(Helsinki) L’équipementier finlandais de télécoms Nokia, parmi les pionniers de la 5G, a annoncé jeudi une hausse de ses bénéfices, mais revoit à la baisse ses prévisions d’excédent pour 2020.

Agence France-Presse

Pour l’ensemble de l’année, Nokia anticipe désormais un bénéfice ajusté par action de 0,23 euro (avec une variation de plus ou moins 3 centimes), contre 0,25 euro (à plus ou moins 5 centimes) attendu jusqu’alors. Cette baisse est en partie due aux difficultés constatées sur le marché nord-américain, selon le groupe.

« Nous avons perdu des parts de marché chez un grand client nord-américain (Verizon, NDLR), nous constatons une certaine pression sur les marges sur ce marché et nous pensons que nous devons davantage augmenter les investissements en R & D pour assurer le leadership », concernant la 5G, a déclaré le PDG Pekka Lundmark, à la tête du groupe depuis août.

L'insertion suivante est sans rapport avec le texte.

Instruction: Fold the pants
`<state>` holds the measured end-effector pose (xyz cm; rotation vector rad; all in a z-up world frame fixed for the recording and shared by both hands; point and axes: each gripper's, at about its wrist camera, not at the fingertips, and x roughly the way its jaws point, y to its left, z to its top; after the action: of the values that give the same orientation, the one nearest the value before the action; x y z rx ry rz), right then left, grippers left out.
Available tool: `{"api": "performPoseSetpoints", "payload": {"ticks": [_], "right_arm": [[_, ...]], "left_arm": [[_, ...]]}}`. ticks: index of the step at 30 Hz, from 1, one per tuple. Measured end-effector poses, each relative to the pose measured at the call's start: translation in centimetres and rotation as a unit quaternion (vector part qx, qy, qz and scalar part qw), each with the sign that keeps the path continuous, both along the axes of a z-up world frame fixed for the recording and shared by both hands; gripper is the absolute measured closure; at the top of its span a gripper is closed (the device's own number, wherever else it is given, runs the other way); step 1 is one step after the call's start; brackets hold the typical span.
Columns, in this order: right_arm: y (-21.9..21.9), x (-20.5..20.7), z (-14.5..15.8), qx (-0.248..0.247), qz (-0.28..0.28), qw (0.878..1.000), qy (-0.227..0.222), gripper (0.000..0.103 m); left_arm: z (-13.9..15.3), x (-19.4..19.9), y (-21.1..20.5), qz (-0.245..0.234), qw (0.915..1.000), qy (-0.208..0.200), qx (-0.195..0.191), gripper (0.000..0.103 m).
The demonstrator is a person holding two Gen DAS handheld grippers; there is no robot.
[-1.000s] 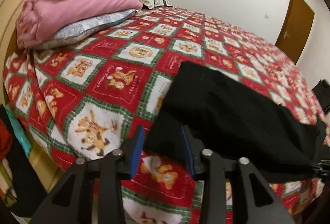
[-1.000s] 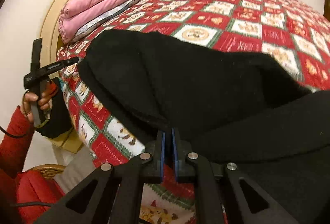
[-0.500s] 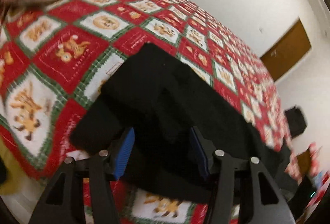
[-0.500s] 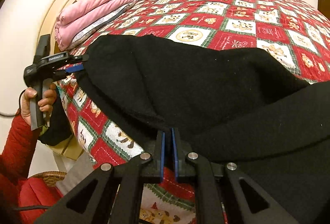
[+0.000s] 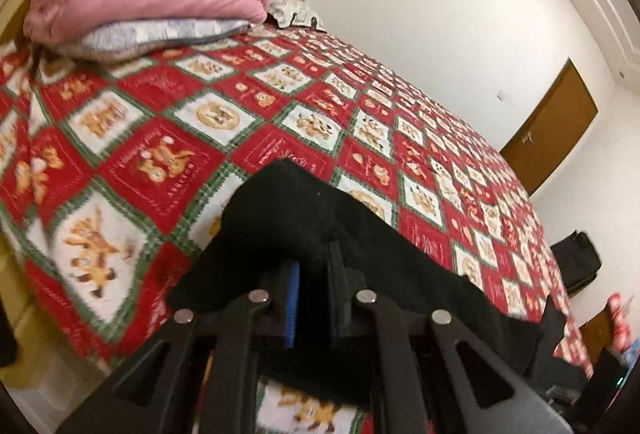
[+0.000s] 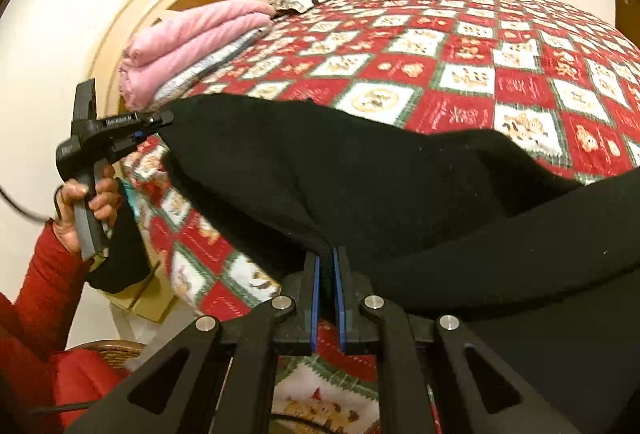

L’équipementier escompte par ailleurs une marge opérationnelle d’environ 9 % pour 2020 (contre 9,5 % annoncé précédemment) – avec une variation de plus ou moins 1 point et entre 7 et 10 % pour l’année prochaine.

Pour 2021, « les attentes étaient de 11 % avant les résultats […] l’année prochaine sera nettement plus faible que ce que les marchés attendaient », explique à l’AFP Mikael Rautanen du cabinet Inderes.   

Le titre du groupe perdait plus de 15 % vers 7 h à la Bourse d’Helsinki, à 2,92 euros.  

Sur la période juillet-septembre, le bénéfice net trimestriel du groupe s’est pourtant affiché à 193 millions d’euros, contre 82 millions au troisième trimestre 2019, grâce à une baisse des coûts, et le résultat opérationnel est ressorti à 350 millions, en hausse de 32,6 %. Son chiffre d’affaires a toutefois reculé de 7 %, à 5,29 milliards d’euros, là où les analystes attendaient plus de 5,4 milliards.

Engagé dans une chasse aux coûts, Nokia redresse graduellement sa rentabilité. La marge opérationnelle calculée sans tenir compte de la norme comptable IFRS s’est élevée à 9,2 % à l’issue du trimestre, contre une marge de 8,4 % enregistrée un an plus tôt.

« Nouvelles opportunités » pour la 5G

À ce jour, Nokia a signé 101 contrats avec des opérateurs pour des équipements 5G. Avec le Chinois Huawei et le Suédois Ericsson, ils se partagent actuellement près de 80 % du marché des réseaux de cinquième génération.

Si Huawei est considéré comme un leader mondial de la 5G, le groupe est toutefois dans le collimateur de l’administration du président Donald Trump, qui le soupçonne d’espionnage au profit de Pékin. En Europe, le Royaume-Uni et la Suède ont récemment banni le groupe chinois de leur futur réseau télécoms 5G, invoquant la sécurité nationale – une aubaine pour ses deux principaux rivaux sur le marché de la 5G.

« Certaines des tendances géopolitiques ouvrent de nouvelles opportunités », a jugé M. Lundmark lors d’une conférence de presse – ajoutant que les progrès dans le développement des produits 5G ont été « excellents ».

Fin septembre, Nokia avait d’ailleurs annoncé son premier contrat 5G au Royaume-Uni – avec l’opérateur BT – depuis l’exclusion de Huawei en juillet, pour un montant non communiqué.

Toutefois, Mikael Rautanen juge « ambitieux » pour le groupe de devenir leader sur le marché de la 5G. « Nokia a perdu des parts de marché […], presque un cinquième de sa présence lors du passage de la 4G à la 5G ».